Head Pose Estimation

Process Learning

Cog

Detecting Head Orientation:

We have implemented and evaluated a system that detects the orientation of a person's head from as far as six meters away from the robot. To accomplish this, we have implemented a multi-stage behavior. Whenever the robot sees an item of interest, it moves its eyes and head to bring that object within the field of view of the foveal cameras. A face finding algorithm based on skin color and shape is used to identify faces and a software zoom is used to capture as much information as possible. The system then identifies a set of facial features (eyes and nose/mouth) and uses a model of human facial structure to identify the orientation of the person's head.

Watch it in action (Quicktime movie):

This video clip demonstrates the simple ways that Cog interprets the intentions of the instructor. Note that unlike the other video clips, in this example, the instructor was given a specific sequence of tasks to perform in front of the robot. The instructor was asked to "get the robot's attention and then look over at the block". Cog responds by first fixating the instructor and then shifting its gaze to the block. The instructor was asked to again get the robot's attention and then to reach slowly for the block. Cog looks back at the instructor, observes the instructor moving toward the block, and interprets that the instructor might want the block.
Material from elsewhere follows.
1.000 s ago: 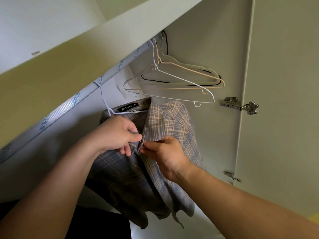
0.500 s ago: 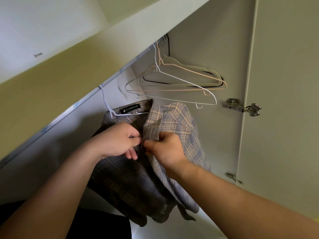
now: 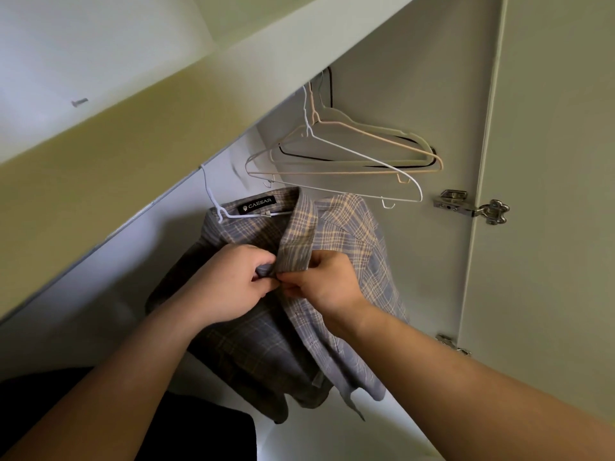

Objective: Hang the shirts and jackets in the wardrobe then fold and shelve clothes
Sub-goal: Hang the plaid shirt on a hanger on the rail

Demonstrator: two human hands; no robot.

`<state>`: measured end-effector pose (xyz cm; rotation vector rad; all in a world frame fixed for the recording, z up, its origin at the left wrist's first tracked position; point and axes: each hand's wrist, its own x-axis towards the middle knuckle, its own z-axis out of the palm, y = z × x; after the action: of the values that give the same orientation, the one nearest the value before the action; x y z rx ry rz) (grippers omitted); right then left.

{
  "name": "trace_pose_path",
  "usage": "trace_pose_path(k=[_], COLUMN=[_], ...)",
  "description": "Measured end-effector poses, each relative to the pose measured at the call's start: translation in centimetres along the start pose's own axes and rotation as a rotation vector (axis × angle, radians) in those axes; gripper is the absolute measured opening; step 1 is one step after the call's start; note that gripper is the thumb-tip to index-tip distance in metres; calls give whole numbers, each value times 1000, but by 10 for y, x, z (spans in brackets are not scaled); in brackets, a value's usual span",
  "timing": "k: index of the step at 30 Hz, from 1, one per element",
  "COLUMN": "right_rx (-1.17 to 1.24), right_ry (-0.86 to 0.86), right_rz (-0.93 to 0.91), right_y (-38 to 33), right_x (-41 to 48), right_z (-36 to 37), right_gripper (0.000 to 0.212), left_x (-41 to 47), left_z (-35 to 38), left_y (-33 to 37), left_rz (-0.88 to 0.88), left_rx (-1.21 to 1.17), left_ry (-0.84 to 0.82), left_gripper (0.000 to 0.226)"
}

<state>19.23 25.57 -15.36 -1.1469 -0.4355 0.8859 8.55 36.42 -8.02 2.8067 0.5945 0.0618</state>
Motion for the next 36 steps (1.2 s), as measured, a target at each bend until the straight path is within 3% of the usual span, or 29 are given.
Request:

Although Cog has relatively little capabilities to assist the instructor in this case, we programmed the robot to attempt to reach for any target that the instructor became interested in.

For more information see:

Brian Scassellati. "Foundations for a Theory of Mind for a Humanoid Robot", Massachusetts Institute of Technology, Department of Electrical Engineering and Computer Science, Cambridge, MA, PhD Thesis, June 2001.

[Back to Top]

Mimicry:

Cog's torso was retrofitted with force sensing capabilities in order to implement body motion via virtual spring force control. In addition, we developed a representational language for humanoid motor control inspired by the neurophysiological organizing principle of motor primitives. Both endeavors allowed Cog to broadly mimic the motions of a person with whom it interacts using its body or arms. In the arm imitation behavior, the robot continuously tracks many object trajectories. A trajectory is selected on the basis of animacy and the attentional state of the instructor. Motion trajectories are then converted from a visual representation to a motor representation which the robot can execute.The performance of this mimicry response was evaluated with naive human instructors.

Watch it in action (Quicktime movie):

A video clip of Cog's new force-control torso exhibiting virtual spring behavior. The ability to use virtual spring control on the torso allows for full body/arm integration and for safe human-robot interaction.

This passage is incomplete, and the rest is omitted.